Awareness that we may be sued if we do not take all sensible and reasonable measures to protect others from our mistakes is a strong disincentive to bad practice and lax standards, and the painful and expensive effects of being sued are a strong incentive to best and safest practice. The modern advances which have been made in risk assessment and risk avoidance in clinical practice are an outstanding example, just as in historical terms the development and application of tort law was vital for the eradication of the dangerous and unsanitary conditions in factories and other workplaces which in Victorian times were commonplace.
In the end immunity from Tort Law for healthcare professionals or the NHS as a unique exception to the law governing everyone else in the population would be a very extreme step and very hard indeed to justify.
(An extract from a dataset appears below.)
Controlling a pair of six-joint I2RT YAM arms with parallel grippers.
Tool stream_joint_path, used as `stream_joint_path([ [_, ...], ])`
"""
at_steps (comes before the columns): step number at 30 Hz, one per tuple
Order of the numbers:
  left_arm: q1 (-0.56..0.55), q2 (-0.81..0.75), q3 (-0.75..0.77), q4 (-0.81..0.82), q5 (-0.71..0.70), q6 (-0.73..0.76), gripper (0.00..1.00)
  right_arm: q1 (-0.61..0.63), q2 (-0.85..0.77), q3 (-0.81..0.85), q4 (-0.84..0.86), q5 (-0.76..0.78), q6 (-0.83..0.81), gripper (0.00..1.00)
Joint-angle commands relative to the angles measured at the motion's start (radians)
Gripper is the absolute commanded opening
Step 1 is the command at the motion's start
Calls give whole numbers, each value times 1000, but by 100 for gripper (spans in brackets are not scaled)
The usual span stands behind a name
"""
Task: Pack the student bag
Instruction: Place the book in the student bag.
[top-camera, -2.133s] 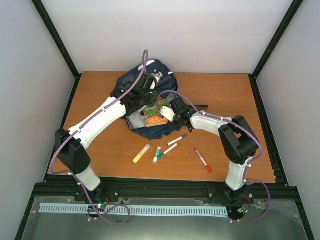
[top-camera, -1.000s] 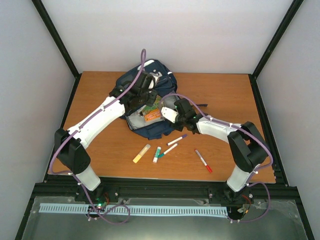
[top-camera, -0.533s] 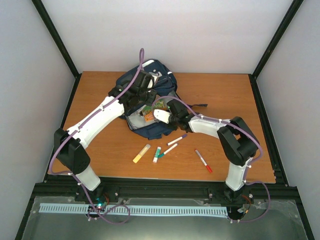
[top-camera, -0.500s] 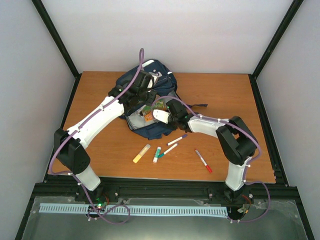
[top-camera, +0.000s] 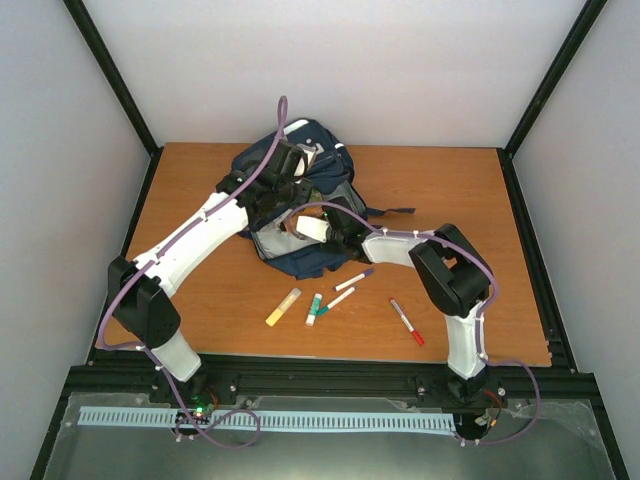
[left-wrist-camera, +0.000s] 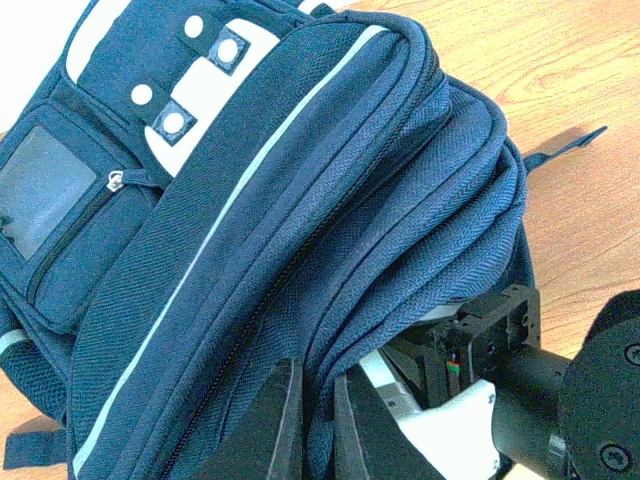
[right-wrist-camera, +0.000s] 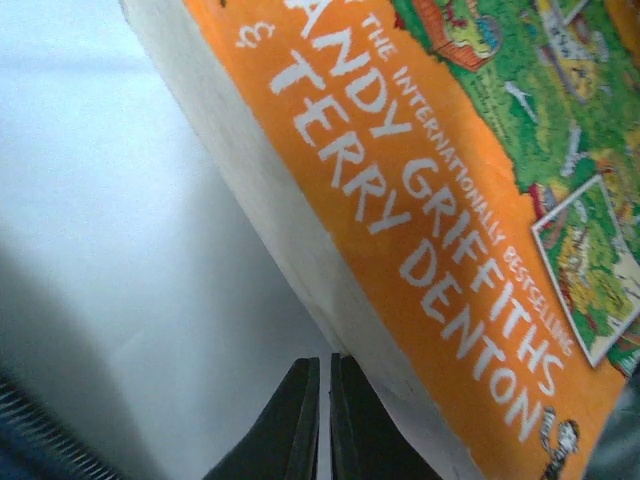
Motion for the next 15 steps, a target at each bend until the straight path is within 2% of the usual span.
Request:
stream_joint_path([
  [1, 5, -66, 29, 52, 5, -23, 1, 0, 35, 52, 149, 69, 9, 4],
  [9, 5, -59, 28, 51, 7, -25, 1, 0, 75, 82, 131, 87, 40, 4],
  [15, 5, -42, 28, 48, 2, -26, 1, 2, -110, -101, 89, -12, 70, 6],
])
Tort law in one form or another, in particular the law of negligence, applies to everyone in all advanced societies, - and for good reason. It regulates how we conduct ourselves in all activities of daily life, from architects, accountants, lawyers and manufacturers to tree-fellers and car drivers. By applying the principles of negligence law the courts set and maintain standards of care in every field of human endeavour where carelessness can harm others, and this serves to make and keep us safe as we go about our lives. Clinicians' mistakes can have the gravest consequences. To absolve them and their paymasters from liability for mistakes of a kind which should never be made would reduce the checks and incentives of personal and institutional responsibility, and weaken the imperative to make and keep all patients safe always and by all possible means.
However much we may dislike the cost to the NHS of negligence claims (for which taking all necessary measures to reduce the number of actionable mistakes is the only right solution) there are in a population of nearly 70 million two insurmountable problems with no fault compensation for every bad outcome from healthcare. Either the total amount payable would be too expensive for the taxpayer to bear, or the compensation would have to be so drastically limited to make it affordable that it fell far short of meeting elementary requirements of justice and fairness.
It would be a pity in our civilised society to have to advise a patient paralysed by an inexcusably careless surgeon that his surgeon is in a uniquely privileged position, which means either he has no remedy and he and his family must rely on the threadbare resources of the welfare system, or that the compensation levels will be grossly inadequate, and that he should have got himself paralysed by a careless driver instead.